O autor, o modesto autor, ajudante de guarda-livros, também faz aqui sua devota paixão pela Língua Portuguesa (outra identificação), de maneira tão bela que só a prosa poderia permitir. Como ele mesmo diz: "A minha pátria é a língua portuguesa. Nada me pesaria que invadissem ou tomassem Portugal, desde que não me incomodassem pessoalmente. Mas odeio, com ódio verdadeiro, com o único ódio que sinto, não quem escreve mal português, não quem não sabe sintaxe, não quem escreve em ortografia simplificada, mas a página mal escrita, como pessoa própria, a sintaxe errada, como gente em que se bata, a ortografia sem ípsilon, como o escarro direto que me enoja independentemente de quem o cuspisse."

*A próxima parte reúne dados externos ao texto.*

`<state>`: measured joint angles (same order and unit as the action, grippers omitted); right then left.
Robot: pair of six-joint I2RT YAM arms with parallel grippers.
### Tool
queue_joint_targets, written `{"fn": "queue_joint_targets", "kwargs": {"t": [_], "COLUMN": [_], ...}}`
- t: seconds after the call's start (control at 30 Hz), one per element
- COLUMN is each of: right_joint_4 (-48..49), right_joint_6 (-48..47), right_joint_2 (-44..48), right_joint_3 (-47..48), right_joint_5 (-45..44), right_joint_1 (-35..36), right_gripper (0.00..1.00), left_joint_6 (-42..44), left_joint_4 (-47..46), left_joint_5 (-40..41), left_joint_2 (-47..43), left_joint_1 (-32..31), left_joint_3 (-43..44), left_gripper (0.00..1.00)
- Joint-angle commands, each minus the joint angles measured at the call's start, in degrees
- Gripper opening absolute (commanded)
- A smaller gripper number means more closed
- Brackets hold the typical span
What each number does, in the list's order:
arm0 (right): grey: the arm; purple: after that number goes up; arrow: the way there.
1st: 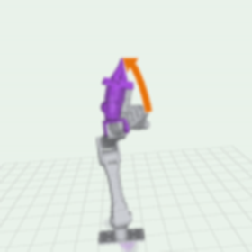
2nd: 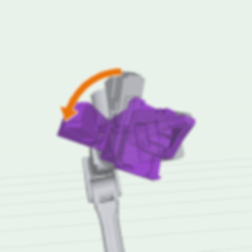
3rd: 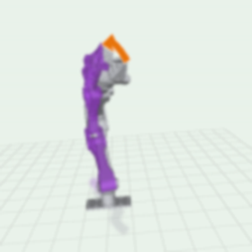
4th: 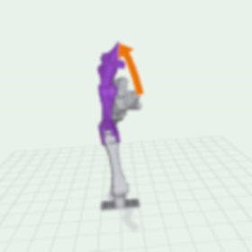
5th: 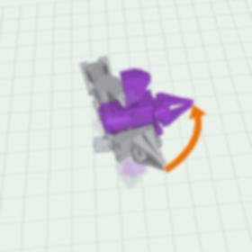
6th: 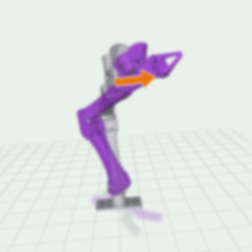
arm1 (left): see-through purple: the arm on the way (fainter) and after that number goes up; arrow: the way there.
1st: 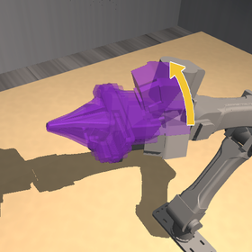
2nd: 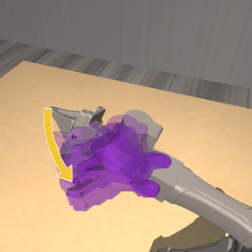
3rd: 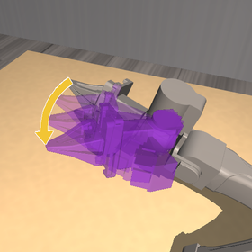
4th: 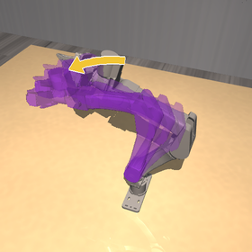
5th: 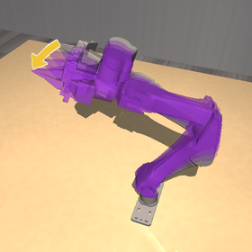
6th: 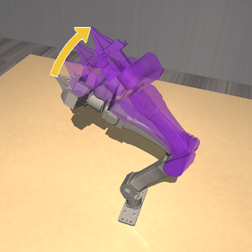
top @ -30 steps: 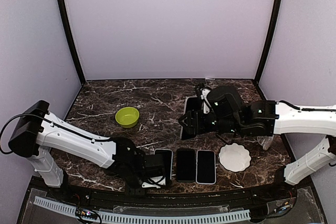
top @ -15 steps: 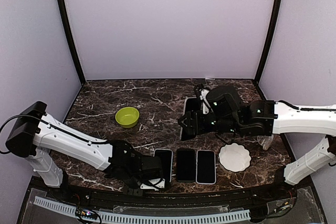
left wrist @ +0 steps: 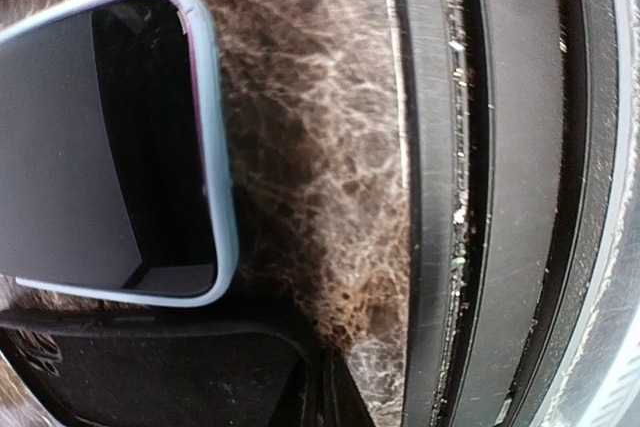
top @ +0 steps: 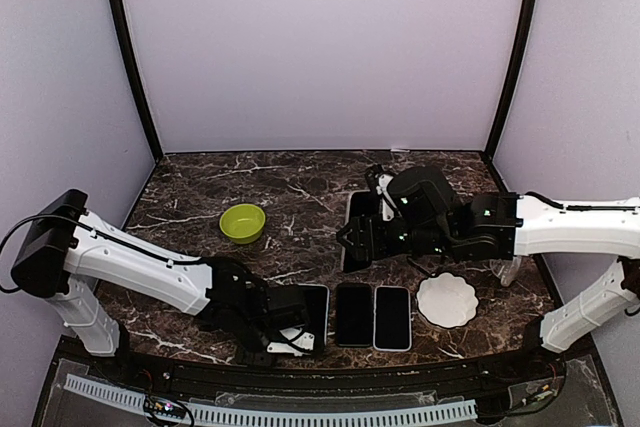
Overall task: Put the phone into the phone case
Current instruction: Move the phone case to the center of the board.
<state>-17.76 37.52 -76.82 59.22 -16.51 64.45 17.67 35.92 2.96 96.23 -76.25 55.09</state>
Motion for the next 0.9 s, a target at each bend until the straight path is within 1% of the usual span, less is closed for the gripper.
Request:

No diário, na sonolência de Pessoa, Soares demonstra os seu sentimentos, o seu desespero, a sua desesperança e o seu pessimismo de forma demasiado profunda através de pesadas entradas, pelos seus escritos íntimos e complexos, que tornam, o livro inacabado, ser, portanto, inesgotável. Soares aqui também revela sua repulsa pela mesquinhez das pessoas a sua volta, visões de mundo de estirpes semelhantes, e, periodicamente, nos momentos certos, fazendo uso de seu modernismo pleno (a ironia, os neologismos, críticas das situações cotidianas, etc.). Ele diz muito sobre a arte, sobre o sonho, sobre a escrita, e tudo mais, de forma fenomenal e inquieta. Se faz ainda uma análise sobre como as pessoas a sua volta possuem sonhos pérfidos e vazios, com um olhar irônico e desapaixonado, até para ele mesmo. Uma obra que demonstra o tédio, a inquietude, a obsessão de sonhar, e o desassosego de viver.
"Nestas impressões sem nexo, nem desejo de nexo, narro indiferentemente a minha autobiografia sem factos, a minha história sem vida. São as minhas Confissões, e, se nelas nada digo, é que nada tenho que dizer."
OBS: A outra estrela faltante se deu por conta da edição razoável.